**Task description:** All lines from the one containing "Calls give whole" to the end of the listing below should be output exactly; omit the pictures.

**Source data:**
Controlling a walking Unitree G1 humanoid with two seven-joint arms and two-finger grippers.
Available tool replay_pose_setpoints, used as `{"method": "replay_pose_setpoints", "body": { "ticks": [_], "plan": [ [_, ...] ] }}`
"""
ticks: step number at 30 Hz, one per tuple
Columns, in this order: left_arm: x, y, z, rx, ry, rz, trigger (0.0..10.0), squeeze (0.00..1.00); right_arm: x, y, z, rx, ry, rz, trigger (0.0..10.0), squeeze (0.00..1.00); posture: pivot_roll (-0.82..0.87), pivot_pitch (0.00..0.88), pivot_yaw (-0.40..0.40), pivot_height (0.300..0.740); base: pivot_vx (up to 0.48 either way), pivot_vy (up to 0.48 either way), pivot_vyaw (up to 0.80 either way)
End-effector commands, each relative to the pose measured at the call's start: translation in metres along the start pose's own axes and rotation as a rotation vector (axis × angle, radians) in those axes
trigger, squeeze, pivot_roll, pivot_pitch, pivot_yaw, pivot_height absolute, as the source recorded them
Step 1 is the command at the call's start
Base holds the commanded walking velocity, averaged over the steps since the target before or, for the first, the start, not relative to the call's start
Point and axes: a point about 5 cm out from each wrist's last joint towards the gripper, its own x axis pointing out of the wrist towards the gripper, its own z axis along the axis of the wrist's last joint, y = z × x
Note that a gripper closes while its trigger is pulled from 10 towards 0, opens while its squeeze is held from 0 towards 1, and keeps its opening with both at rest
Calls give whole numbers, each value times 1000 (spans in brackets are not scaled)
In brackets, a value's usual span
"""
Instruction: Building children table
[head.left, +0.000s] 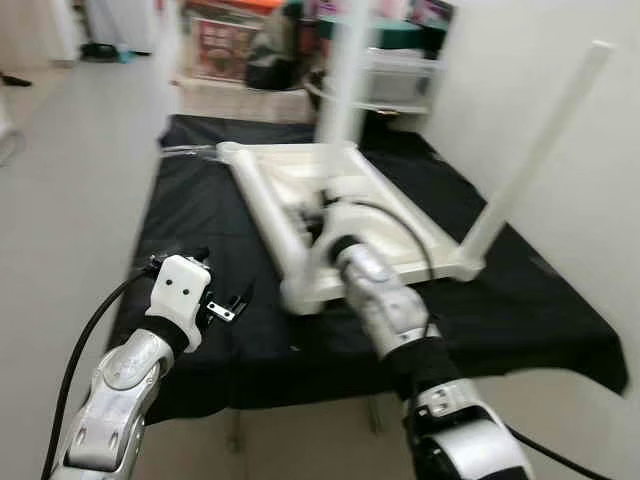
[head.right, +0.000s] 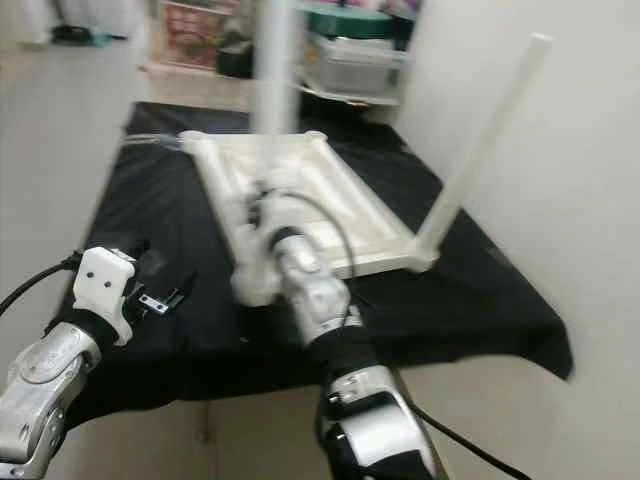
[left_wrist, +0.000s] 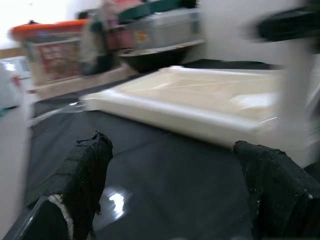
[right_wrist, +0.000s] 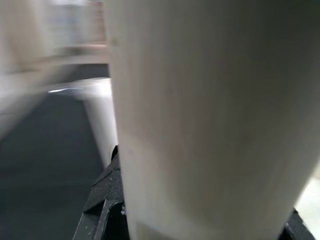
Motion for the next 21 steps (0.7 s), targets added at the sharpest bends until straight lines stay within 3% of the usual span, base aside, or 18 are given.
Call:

**Answer to this task:**
Calls give whole numbers, each value times 1000 (spans in brackets are not scaled)
In brackets, a value's usual span
"""
Instruction: Building children table
[head.left, +0.000s] 
[head.right, +0.000s] 
[left_wrist, +0.000s] 
[right_wrist, +0.000s] 
Motion for the next 21 steps (0.7 s), targets added at the sharpest bends until straight lines stay within 3% of the usual span, base aside, or 18 are given.
Call:

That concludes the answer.